- Try it
For this exercise, retype each line of the material below verbatim and omit any picture.

- Data segment
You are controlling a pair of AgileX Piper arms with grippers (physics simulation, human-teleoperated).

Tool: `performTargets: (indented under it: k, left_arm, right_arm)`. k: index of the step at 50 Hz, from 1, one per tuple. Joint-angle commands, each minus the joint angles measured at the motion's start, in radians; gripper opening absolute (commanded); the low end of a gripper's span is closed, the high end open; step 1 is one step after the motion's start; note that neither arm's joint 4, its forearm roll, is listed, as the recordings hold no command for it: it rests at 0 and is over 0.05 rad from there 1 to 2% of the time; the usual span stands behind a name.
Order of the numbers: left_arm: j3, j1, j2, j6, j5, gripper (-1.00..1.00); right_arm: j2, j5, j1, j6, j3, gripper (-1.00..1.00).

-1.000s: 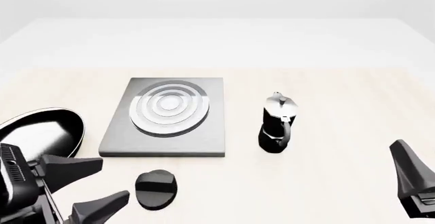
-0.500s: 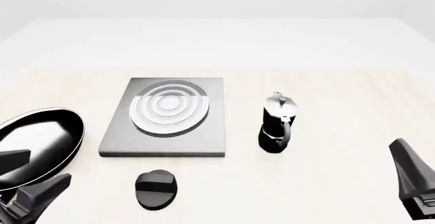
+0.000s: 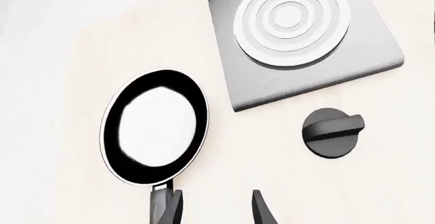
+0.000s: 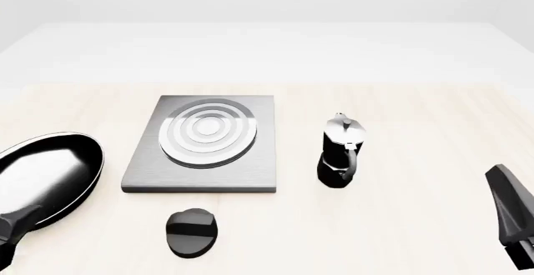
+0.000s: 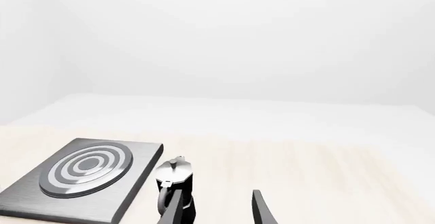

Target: Turn on the stove and put the frying pan on it.

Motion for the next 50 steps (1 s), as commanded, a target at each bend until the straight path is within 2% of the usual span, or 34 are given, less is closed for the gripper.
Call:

- Answer space
You are controlling a pair of AgileX Piper arms with grippers (physics simulation, human-teleoperated).

Tool: `performTargets: (indented under it: k, left_arm, right_arm)`. k: index of the step at 50 Hz, from 1, one per tuple. Joint-angle commands, each minus the joint angles measured at the motion's start, in radians; gripper opening absolute (commanded); the low end of a gripper's span is closed, the high end open; step 1 is one step after the motion's start; note that neither arm's joint 4, its forearm roll, is listed, as the recordings hold no command for it: it rests at 0 and is over 0.05 rad from there 1 to 2% of the time; the usual span stands behind a name.
Order of the numbers: left_arm: j3, j1, j2, j6, j5, gripper (-1.00..1.00); right_arm: j2, j5, j1, j6, j3, gripper (-1.00..1.00).

-1.000s: 
-0.500s: 
+0.000s: 
+0.000s: 
+0.000s: 

Target: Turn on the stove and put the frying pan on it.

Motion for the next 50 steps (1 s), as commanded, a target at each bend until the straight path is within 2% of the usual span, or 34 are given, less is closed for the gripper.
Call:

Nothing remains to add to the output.